02/22/2026
This is true for most every profession! Just because one professional sees one thing and another may see something different doesn’t necessarily mean one of them is wrong. Everything in the body is connected!
Today’s tip of the day: Remember that they call it *practicing* veterinary medicine. Your vet can’t read a crystal ball.
If I have a project, I usually end up taking a horse to the vet several times, even within a month to get things lined out. That doesn’t mean I will always have to do that.
So let’s say we go in for some routine stuff, lameness exam, and today, the vet sees hocks and stifles.

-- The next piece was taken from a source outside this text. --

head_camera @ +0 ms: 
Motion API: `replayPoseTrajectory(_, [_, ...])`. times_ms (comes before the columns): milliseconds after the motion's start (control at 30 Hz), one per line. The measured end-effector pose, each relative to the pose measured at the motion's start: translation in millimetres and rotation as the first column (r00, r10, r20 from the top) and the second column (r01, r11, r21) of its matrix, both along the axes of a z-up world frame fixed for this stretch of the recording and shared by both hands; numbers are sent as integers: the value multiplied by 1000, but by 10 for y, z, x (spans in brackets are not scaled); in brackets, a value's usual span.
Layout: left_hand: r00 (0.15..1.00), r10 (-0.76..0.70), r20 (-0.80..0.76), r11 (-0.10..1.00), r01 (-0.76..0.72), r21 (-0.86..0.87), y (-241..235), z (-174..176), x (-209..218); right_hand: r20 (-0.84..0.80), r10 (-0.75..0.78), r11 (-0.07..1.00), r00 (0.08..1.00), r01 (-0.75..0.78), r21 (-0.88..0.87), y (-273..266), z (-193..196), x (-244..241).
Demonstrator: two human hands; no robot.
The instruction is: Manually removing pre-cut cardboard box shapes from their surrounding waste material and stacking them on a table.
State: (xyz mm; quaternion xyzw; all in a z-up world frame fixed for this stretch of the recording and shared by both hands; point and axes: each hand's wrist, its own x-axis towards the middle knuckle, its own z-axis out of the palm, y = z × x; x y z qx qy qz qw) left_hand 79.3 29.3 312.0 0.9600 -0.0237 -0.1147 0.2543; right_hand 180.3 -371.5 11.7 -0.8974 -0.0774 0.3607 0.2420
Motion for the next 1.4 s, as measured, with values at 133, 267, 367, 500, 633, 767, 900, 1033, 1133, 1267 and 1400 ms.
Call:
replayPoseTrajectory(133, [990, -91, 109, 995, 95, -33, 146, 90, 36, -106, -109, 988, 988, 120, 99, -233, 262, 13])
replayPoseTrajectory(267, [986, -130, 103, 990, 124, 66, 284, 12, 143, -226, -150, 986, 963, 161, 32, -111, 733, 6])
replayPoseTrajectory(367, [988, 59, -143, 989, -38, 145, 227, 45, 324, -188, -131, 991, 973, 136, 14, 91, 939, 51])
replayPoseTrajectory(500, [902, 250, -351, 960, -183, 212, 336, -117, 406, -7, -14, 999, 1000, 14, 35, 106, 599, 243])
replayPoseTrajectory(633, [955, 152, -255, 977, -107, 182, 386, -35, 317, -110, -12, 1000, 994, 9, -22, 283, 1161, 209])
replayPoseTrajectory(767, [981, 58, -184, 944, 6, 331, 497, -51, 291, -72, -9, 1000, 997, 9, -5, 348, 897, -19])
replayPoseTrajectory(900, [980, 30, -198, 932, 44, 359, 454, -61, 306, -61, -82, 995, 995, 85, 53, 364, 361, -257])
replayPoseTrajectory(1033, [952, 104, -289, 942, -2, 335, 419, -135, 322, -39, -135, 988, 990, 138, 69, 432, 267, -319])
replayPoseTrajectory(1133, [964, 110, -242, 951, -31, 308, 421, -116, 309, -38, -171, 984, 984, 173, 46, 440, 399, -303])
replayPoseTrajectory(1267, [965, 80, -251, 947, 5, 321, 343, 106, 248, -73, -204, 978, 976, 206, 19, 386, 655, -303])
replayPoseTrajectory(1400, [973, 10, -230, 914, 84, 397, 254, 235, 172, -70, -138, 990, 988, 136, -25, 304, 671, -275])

Pretty common.
Well I go home and ride the next couple weeks and something is still not 100%. So we go back.
This time they say SI, and knees or something like that. I go home and ride the next couple weeks, something still not right, so I go back.
This time, tmj/poll. I’ll go home and ride again.
This doesn’t mean that any one vet missed anything. It simply means that’s what they saw that day. Unfortunately horses don’t speak English and can be super tough. Sometimes it takes a few trips to get everything handled. Most of the time when I have these and do an “overhaul” trying to get them feeling 100%, once I get them lined out and working correctly, many things never need to be done again and that horse would just move to his regular routine maintenance going forward.
**This is my opinion, based on fixing a gajillion (*not literally; but A-LOT) project horses.
You would be SHOCKED what I can get right with a good vet and shoer.
But don’t lynch your vet because they missed something. You’re part of this equation too and what’s felt can be a lot stronger than what’s seen on a given day.